Provided data:
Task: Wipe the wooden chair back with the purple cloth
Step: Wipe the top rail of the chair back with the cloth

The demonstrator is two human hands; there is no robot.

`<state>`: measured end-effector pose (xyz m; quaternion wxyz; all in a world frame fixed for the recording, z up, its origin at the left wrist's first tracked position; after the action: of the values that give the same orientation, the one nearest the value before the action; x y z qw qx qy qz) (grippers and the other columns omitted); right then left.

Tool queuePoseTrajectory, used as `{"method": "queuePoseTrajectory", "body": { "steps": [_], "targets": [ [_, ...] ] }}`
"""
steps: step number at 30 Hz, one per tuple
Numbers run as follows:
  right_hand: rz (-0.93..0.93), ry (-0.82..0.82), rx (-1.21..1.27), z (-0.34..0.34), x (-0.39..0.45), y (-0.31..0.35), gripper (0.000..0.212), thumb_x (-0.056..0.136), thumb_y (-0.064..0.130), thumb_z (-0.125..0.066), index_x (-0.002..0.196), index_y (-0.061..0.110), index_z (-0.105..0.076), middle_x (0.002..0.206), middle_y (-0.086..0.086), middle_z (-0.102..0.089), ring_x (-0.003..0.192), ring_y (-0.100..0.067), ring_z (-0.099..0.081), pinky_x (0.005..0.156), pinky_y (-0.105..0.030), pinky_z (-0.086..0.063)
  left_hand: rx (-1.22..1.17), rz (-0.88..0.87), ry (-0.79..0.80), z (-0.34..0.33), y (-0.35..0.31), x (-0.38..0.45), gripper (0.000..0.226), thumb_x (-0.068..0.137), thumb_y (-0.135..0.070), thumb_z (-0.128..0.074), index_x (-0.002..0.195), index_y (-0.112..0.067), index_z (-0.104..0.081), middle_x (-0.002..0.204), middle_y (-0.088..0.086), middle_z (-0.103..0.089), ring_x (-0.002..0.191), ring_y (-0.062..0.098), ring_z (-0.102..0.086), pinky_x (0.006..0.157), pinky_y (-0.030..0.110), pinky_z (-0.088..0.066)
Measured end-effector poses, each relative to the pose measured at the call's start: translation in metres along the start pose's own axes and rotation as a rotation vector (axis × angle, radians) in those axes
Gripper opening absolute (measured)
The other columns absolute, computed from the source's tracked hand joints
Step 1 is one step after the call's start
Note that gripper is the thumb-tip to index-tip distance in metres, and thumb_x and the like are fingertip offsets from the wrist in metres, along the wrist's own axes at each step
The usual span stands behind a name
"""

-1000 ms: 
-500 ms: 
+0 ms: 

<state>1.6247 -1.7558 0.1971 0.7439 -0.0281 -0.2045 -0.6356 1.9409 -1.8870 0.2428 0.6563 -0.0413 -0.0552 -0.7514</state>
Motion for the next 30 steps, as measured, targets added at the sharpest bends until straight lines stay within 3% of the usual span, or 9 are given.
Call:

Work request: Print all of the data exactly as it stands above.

Response below:
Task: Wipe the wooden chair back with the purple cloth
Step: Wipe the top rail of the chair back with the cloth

The demonstrator is two human hands; there is no robot.

`<state>`: measured end-effector pose (xyz m; quaternion wxyz; all in a world frame fixed for the recording, z up, its origin at the left wrist's first tracked position; after the action: of the values that give the same orientation, the one nearest the value before the action; x y z qw qx qy qz) (grippers and the other columns omitted); right then left.

Tool queuePoseTrajectory, used as `{"method": "queuePoseTrajectory", "body": { "steps": [_], "targets": [ [_, ...] ] }}`
"""
steps: step number at 30 Hz, one per tuple
Numbers run as follows:
  right_hand: rz (-0.93..0.93), ry (-0.82..0.82), rx (-1.21..1.27), z (-0.34..0.34), x (-0.39..0.45), y (-0.31..0.35), gripper (0.000..0.212), thumb_x (-0.056..0.136), thumb_y (-0.064..0.130), thumb_z (-0.125..0.066), index_x (-0.002..0.196), index_y (-0.061..0.110), index_z (-0.105..0.076), middle_x (0.002..0.206), middle_y (-0.086..0.086), middle_z (-0.102..0.089), ring_x (-0.003..0.192), ring_y (-0.100..0.067), ring_z (-0.099..0.081), pinky_x (0.005..0.156), pinky_y (-0.105..0.030), pinky_z (-0.086..0.063)
  left_hand: rx (-1.22..1.17), rz (-0.88..0.87), ry (-0.79..0.80), z (-0.34..0.33), y (-0.35..0.31), x (-0.38..0.45), gripper (0.000..0.226), thumb_x (-0.068..0.137), thumb_y (-0.135..0.070), thumb_z (-0.128..0.074), index_x (-0.002..0.195), index_y (-0.112..0.067), index_z (-0.104..0.081), middle_x (-0.002..0.204), middle_y (-0.088..0.086), middle_z (-0.103..0.089), ring_x (-0.002..0.191), ring_y (-0.062..0.098), ring_z (-0.102..0.086), pinky_x (0.006..0.157), pinky_y (-0.030..0.110), pinky_z (-0.088..0.066)
Measured end-effector poses, each relative to the pose measured at the call's start: translation in metres along the start pose's own axes and rotation as a rotation vector (axis × angle, radians) in those axes
Gripper opening absolute (measured)
The other columns absolute, computed from the source's tracked hand joints
Step 1 is one step after the call's start
Note that gripper is the thumb-tip to index-tip distance in metres, and thumb_x and the like are fingertip offsets from the wrist in metres, along the wrist's own axes at each step
The usual span stands behind a name
"""

-1000 ms: 
-500 ms: 
+0 ms: 

<state>1.6247 -1.7558 0.1971 0.7439 -0.0281 -0.2045 -0.6356 1.9409 -1.8870 0.2428 0.6563 -0.0413 -0.0552 -0.7514</state>
Motion for the next 30 steps, as measured, targets added at the sharpest bends until straight lines stay within 3% of the usual span, or 9 are given.
Call:

The output is finished and nothing more is needed.